Tras las rejas
Mientras trabajaba como reportero para un medio nacional en la capital, visité en varias ocasiones la cárcel de La Victoria, ubicada en el distrito municipal que lleva el mismo nombre, en Santo Domingo Norte.
Los periodistas vamos a las cárceles casi siempre invitados por las autoridades penitenciarias. En medio de las narrativas de logros contados con emoción por el guía de aquella visita, me escabullí y fue a parar a un pabellón donde unos reclusos lavaban platos.
Hablé con presos que purgaban penas por crímenes diversos, desde robos a mano armada hasta violaciones sexuales y homicidios. Sus historias y penas eran distintas, pero todos anhelaban un respiro fuera de las paredes opresivas.
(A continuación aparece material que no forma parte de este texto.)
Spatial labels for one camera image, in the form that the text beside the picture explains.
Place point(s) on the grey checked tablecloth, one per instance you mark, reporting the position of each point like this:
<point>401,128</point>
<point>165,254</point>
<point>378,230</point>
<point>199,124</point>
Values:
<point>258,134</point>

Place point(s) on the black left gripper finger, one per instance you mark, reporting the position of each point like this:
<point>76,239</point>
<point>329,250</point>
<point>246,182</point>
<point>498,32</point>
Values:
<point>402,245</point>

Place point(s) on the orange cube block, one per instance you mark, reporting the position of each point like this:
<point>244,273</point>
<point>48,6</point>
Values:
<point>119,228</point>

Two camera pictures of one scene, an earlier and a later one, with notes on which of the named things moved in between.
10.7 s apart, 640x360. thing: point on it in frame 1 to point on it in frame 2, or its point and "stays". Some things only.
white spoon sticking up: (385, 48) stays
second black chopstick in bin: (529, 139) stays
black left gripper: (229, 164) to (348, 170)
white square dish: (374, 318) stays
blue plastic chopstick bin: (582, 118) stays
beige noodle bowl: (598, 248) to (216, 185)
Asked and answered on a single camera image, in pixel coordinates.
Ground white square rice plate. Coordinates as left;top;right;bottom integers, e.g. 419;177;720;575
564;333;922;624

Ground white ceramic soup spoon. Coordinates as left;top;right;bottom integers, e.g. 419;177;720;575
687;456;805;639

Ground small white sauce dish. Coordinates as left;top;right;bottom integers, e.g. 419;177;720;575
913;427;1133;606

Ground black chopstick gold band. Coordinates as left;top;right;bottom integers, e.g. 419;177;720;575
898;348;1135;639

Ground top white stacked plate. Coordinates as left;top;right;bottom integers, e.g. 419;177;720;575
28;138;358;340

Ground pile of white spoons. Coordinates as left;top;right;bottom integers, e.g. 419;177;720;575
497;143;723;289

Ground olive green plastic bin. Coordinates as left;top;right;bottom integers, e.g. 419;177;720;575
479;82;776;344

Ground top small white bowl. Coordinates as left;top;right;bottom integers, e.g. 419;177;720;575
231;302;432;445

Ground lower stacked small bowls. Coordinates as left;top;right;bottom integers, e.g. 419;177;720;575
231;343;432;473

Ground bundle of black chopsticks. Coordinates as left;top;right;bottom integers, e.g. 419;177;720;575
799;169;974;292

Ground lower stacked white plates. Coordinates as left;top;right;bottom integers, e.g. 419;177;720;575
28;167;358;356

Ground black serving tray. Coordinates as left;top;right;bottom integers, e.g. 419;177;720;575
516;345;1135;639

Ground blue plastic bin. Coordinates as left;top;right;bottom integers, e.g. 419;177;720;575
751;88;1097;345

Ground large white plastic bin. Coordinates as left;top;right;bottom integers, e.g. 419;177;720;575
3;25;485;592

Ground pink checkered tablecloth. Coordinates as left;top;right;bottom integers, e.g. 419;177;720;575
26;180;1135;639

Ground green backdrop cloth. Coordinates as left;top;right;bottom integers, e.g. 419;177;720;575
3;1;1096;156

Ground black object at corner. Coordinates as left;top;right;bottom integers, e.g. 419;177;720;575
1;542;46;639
Hablar con los reclusos me sirvió para revalidar que detrás de los informes oficiales hay vidas marcadas por el arrepentimiento y la desesperación, pero también por la complicidad y la impunidad.
Generé la confianza suficiente para una pregunta más atrevida: ¿Cómo llegan los teléfonos inteligentes a esa cárcel? Las respuestas fueron susurradas, casi inaudibles. «Es un secreto a voces», me dijo un recluso, antes de volver rápidamente a sus quehaceres.
Detrás de esa simple frase supe de inmediato que se escondía un mundo de omisiones. En La Victoria, como otras cárceles sobrepobladas del país, el acceso a tecnología prohibida es una verdad conocida por todos. Este “secreto a voces” sugiere algo más siniestro: la capacidad de los criminales, incluso tras las rejas, para seguir perpetrando toda clase de actos ilícitos.
Debemos seguir profundizando en reformas y en la vigilancia constante para evitar que el sistema carcelario se convierta en un refugio para la criminalidad, en lugar de un instrumento de rehabilitación.